International Journal of Molecular Sciences ◽

10.3390/ijms22073522 ◽

2021 ◽

Vol 22 (7) ◽

pp. 3522

Author(s):

Alexandra A. Vita ◽

Hend Aljobaily ◽

David O. Lyons ◽

Nicholas A. Pullen

Keyword(s):

T Cell ◽

Type Ii Collagen ◽

Control Group ◽

Collagen Induced Arthritis ◽

Preclinical Phase ◽

T Cell Suppression ◽

Cell Suppression ◽

Freund’S Adjuvant ◽

Freund's Adjuvant

There is evidence that berberine (BBR), a clinically relevant plant compound, ameliorates clinically apparent collagen-induced arthritis (CIA) in vivo. However, to date, there are no studies involving the use of BBR which explore its prophylactic potential in this model of rheumatoid arthritis (RA). The aim of this study was to determine if prophylactic BBR use during the preclinical phase of collagen-induced arthritis would delay arthritic symptom onset, and to characterize the cellular mechanism underlying such an effect. DBA/1J mice were injected with an emulsion of bovine type II collagen (CII) and complete Freund’s adjuvant (day 0) and a booster injection of CII in incomplete Freund’s adjuvant (day 18) to induce arthritis. Mice were then given i.p. injections of 1 mg/kg/day of BBR or PBS (vehicle with 0.01% DMSO) from days 0 to 28, were left untreated (CIA control), or were in a non-arthritic control group (n = 15 per group). Incidence of arthritis in BBR-treated mice was 50%, compared to 90% in both the CIA and PBS controls. Populations of B and T cells from the spleens and draining lymph nodes of mice were examined on day 14 (n = 5 per group) and day 28 (n = 10 per group). BBR-treated mice had significantly reduced populations of CD4+Th and CD4+CXCR5+ Tfh cells, and an increased proportion of Foxp3+ Treg at days 14 and 28, as well as reduced expression of co-stimulatory molecules CD28 and CD154 at both endpoints. The effect seen on T cell populations and co-stimulatory molecule expression in BBR-treated mice was not mirrored in CD19+ B cells.
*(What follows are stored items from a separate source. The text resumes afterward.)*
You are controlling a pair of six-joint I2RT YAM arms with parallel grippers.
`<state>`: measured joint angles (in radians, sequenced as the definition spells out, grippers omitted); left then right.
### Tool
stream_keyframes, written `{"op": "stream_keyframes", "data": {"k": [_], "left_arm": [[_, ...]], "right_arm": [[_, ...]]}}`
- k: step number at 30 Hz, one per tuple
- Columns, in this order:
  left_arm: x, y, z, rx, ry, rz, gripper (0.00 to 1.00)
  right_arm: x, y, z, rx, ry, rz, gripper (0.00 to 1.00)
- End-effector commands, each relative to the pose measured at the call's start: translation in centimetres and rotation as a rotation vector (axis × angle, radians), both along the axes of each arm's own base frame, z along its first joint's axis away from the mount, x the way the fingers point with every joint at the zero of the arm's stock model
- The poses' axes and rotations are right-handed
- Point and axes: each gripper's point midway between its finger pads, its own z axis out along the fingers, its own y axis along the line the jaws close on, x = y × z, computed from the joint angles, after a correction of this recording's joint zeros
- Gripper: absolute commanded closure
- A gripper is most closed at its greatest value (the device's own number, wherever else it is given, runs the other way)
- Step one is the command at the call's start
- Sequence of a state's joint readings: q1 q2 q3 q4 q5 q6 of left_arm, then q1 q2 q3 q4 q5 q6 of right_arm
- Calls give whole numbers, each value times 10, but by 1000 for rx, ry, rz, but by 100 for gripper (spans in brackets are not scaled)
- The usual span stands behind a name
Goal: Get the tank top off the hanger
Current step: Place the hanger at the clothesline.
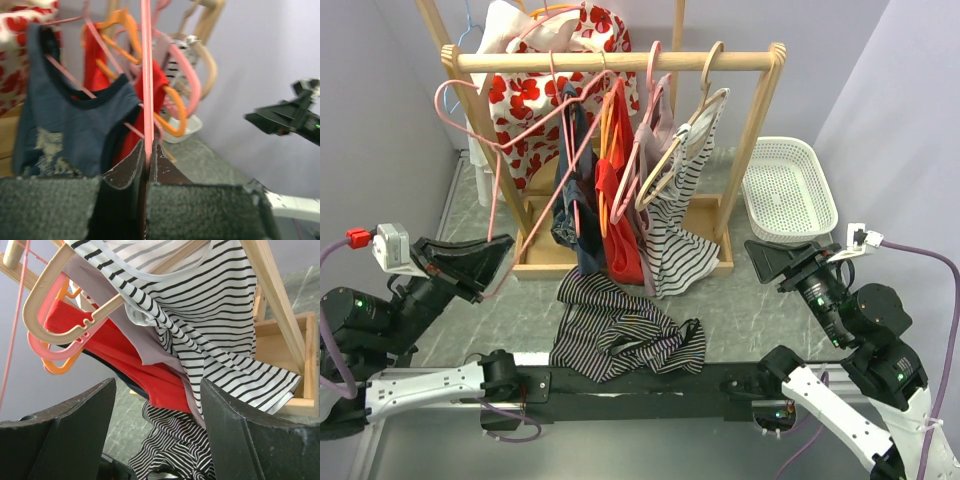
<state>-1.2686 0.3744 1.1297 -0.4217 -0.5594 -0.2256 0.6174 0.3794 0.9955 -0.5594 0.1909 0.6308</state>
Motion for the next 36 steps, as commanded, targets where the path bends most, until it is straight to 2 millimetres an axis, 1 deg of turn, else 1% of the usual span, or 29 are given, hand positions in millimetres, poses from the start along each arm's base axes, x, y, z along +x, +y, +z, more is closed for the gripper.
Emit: {"op": "stream_keyframes", "data": {"k": [1,2,4,6,7,8,9,10,11,14,17,20,25,28,32,35,36], "left_arm": [[8,17,-4,19,19,98,99],[7,22,-3,11,10,111,99],[6,39,-4,14,12,171,99],[0,54,3,-5,-1,208,99],[-5,60,4,-12,-9,213,99],[-13,64,10,-24,-33,196,99],[-18,72,13,-35,-41,222,99],[-21,74,9,-21,-31,223,99],[-26,80,15,-35,-38,228,99],[-39,83,21,-47,-63,204,99],[-45,82,20,-43,-53,187,99],[-43,81,17,-36,-28,191,99],[-30,73,-6,30,83,221,99],[-26,76,-17,64,131,264,99],[-22,86,-17,68,149,337,99],[-11,85,-20,108,187,382,99],[-4,80,-22,127,202,387,99]], "right_arm": [[5,3,9,22,-31,-2,24],[5,4,8,20,-29,0,24],[7,4,7,17,-24,-2,24],[7,6,6,14,-20,6,24],[9,8,7,15,-22,6,24],[10,9,6,16,-21,11,24],[11,11,5,16,-16,15,24],[13,13,5,17,-16,17,24],[13,15,4,16,-15,25,24],[17,21,2,19,-7,40,24],[19,24,-1,16,2,48,24],[18,23,0,17,1,44,24],[17,18,2,14,-4,23,24],[19,17,2,10,-3,19,24],[19,18,2,8,-2,19,24],[19,18,3,13,-5,20,24],[19,18,2,13,-3,20,24]]}}
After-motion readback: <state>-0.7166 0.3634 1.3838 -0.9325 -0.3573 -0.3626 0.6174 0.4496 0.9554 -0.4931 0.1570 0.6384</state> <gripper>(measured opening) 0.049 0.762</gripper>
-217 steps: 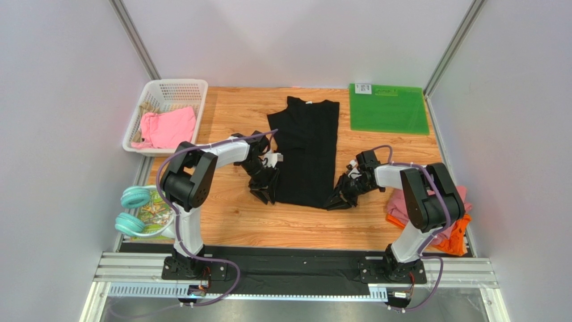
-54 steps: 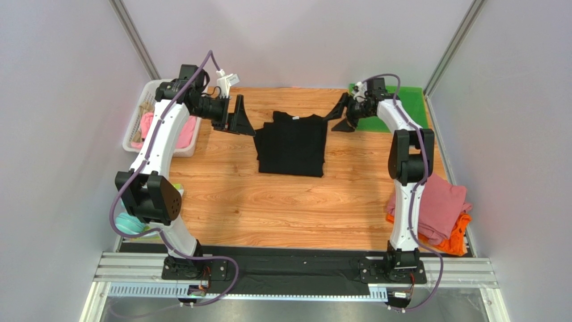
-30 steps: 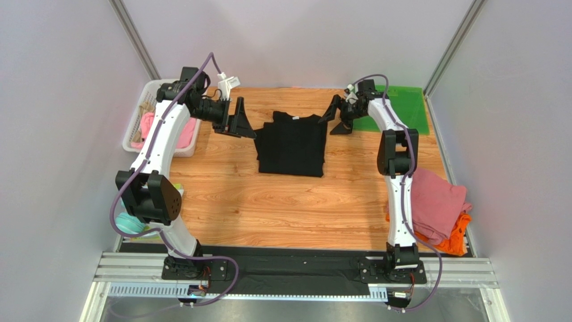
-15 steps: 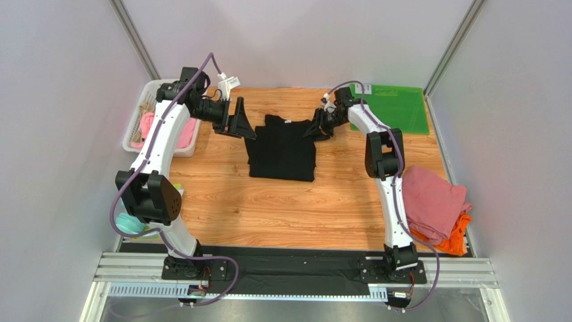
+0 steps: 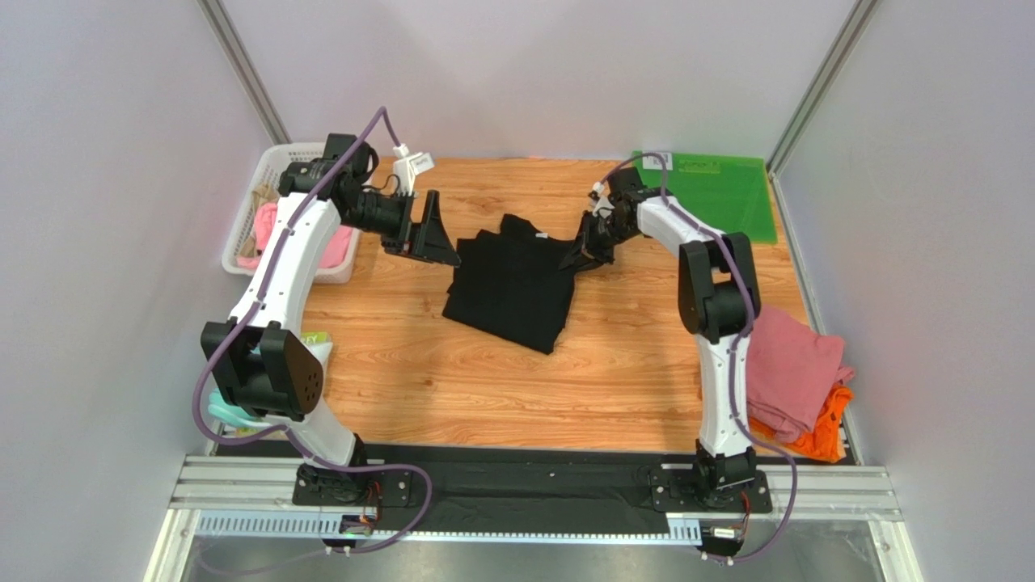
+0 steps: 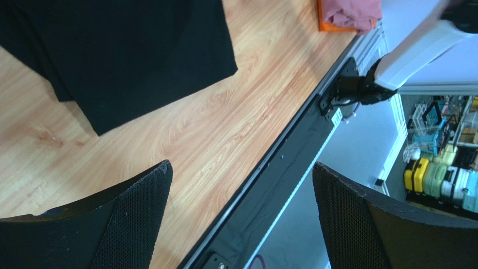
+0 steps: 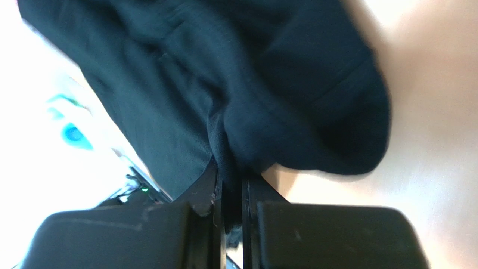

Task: Fold and stack the t-shirts
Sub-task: Put the neatly folded tshirt into the corner of the board with the right arm

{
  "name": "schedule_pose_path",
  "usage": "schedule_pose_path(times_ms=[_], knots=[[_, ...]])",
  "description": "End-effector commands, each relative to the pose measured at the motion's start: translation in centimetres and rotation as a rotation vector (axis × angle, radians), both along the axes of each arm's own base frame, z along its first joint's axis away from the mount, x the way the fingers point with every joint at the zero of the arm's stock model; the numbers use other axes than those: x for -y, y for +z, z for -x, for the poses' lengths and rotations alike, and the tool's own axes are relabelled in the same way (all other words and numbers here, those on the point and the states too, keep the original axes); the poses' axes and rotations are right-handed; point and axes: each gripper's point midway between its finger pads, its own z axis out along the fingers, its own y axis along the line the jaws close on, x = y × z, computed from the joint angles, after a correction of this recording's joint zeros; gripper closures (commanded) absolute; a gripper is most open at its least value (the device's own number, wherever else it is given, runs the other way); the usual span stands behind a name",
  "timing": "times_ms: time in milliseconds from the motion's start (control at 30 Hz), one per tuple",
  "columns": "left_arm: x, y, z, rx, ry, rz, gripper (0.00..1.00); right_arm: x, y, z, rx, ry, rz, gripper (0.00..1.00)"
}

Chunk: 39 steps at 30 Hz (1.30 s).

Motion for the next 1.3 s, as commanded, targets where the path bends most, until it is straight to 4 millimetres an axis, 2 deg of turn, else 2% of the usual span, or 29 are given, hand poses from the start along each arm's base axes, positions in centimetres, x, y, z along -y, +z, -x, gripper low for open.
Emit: schedule_pose_path(times_ms=[0, 33, 67, 100, 133, 167, 200, 233, 267, 300, 333, 367, 400, 467, 500, 633, 733, 933, 1000, 1200, 1267], knots=[[-0.9, -1.3, 1.2, 0.043, -0.031, -0.046, 0.00, 2.1, 10.0, 1.5, 0.233, -0.090, 0.096, 1.00], [-1.1, -1.6, 1.6, 0.045, -0.030, -0.055, 0.00, 3.0, 12.9, 2.1, 0.282, -0.131, 0.094, 1.00], [-1.2, -1.6, 1.8, 0.054, -0.032, -0.061, 0.00, 3.9, 11.9, 3.6, 0.236, -0.158, 0.112, 1.00], [-1.3, -1.6, 2.1, 0.062, -0.037, -0.063, 0.00, 5.1, 12.3, 4.0, 0.232, -0.199, 0.121, 1.00], [-1.3, -1.3, 2.6, 0.074, -0.039, -0.062, 0.00, 6.0, 14.2, 4.9, 0.264, -0.243, 0.120, 1.00], [-1.3, -1.2, 2.9, 0.079, -0.042, -0.061, 0.00, 7.0, 12.6, 6.6, 0.215, -0.266, 0.144, 1.00], [-1.4, -0.5, 3.3, 0.102, -0.044, -0.059, 0.00, 8.0, 12.7, 7.1, 0.210, -0.297, 0.151, 1.00], [-1.4, -0.3, 3.5, 0.113, -0.046, -0.057, 0.00, 8.9, 13.7, 8.1, 0.232, -0.326, 0.150, 1.00], [-1.4, -0.2, 3.8, 0.115, -0.047, -0.057, 0.00, 9.8, 12.7, 9.4, 0.200, -0.347, 0.169, 1.00], [-1.4, 0.4, 4.3, 0.137, -0.051, -0.056, 0.00, 11.4, 12.8, 9.6, 0.201, -0.392, 0.178, 1.00], [-1.5, 0.6, 4.5, 0.145, -0.054, -0.055, 0.00, 12.6, 13.9, 10.4, 0.222, -0.429, 0.193, 1.00], [-1.5, 0.8, 4.8, 0.146, -0.056, -0.056, 0.00, 13.7, 14.2, 10.9, 0.226, -0.455, 0.203, 1.00], [-1.6, 1.1, 5.2, 0.161, -0.058, -0.057, 0.00, 16.1, 14.1, 11.2, 0.215, -0.524, 0.217, 1.00], [-1.6, 1.5, 5.7, 0.167, -0.061, -0.055, 0.00, 17.9, 15.2, 12.6, 0.217, -0.568, 0.218, 1.00], [-1.6, 1.7, 5.9, 0.175, -0.063, -0.055, 0.00, 19.6, 15.4, 13.1, 0.209, -0.614, 0.228, 1.00], [-1.7, 2.1, 6.4, 0.193, -0.064, -0.055, 0.00, 22.5, 15.5, 16.4, 0.168, -0.695, 0.313, 1.00], [-1.6, 2.3, 6.7, 0.191, -0.061, -0.049, 0.00, 24.0, 15.9, 17.9, 0.178, -0.769, 0.356, 1.00], [-1.3, 3.1, 7.1, 0.197, -0.063, -0.022, 0.00, 26.9, 17.3, 18.9, 0.176, -0.915, 0.375, 1.00], [-1.4, 3.3, 7.1, 0.199, -0.062, -0.023, 0.00, 28.2, 18.0, 18.7, 0.185, -0.974, 0.373, 1.00], [-1.2, 3.4, 7.2, 0.193, -0.068, -0.015, 0.00, 32.5, 17.8, 18.5, 0.130, -1.134, 0.384, 1.00], [-1.2, 3.4, 7.2, 0.190, -0.072, -0.010, 0.00, 32.7, 18.1, 17.7, 0.129, -1.156, 0.324, 1.00]])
Additionally, BBR-treated mice experienced reduced anti-CII IgG2a and anti-CII total IgG serum concentrations. These results indicate a potential role for BBR as a prophylactic supplement for RA, and that its effect may be mediated specifically through T cell suppression. However, the cellular effector involved raises concern for BBR prophylactic use in the context of vaccine efficacy and other primary adaptive immune responses.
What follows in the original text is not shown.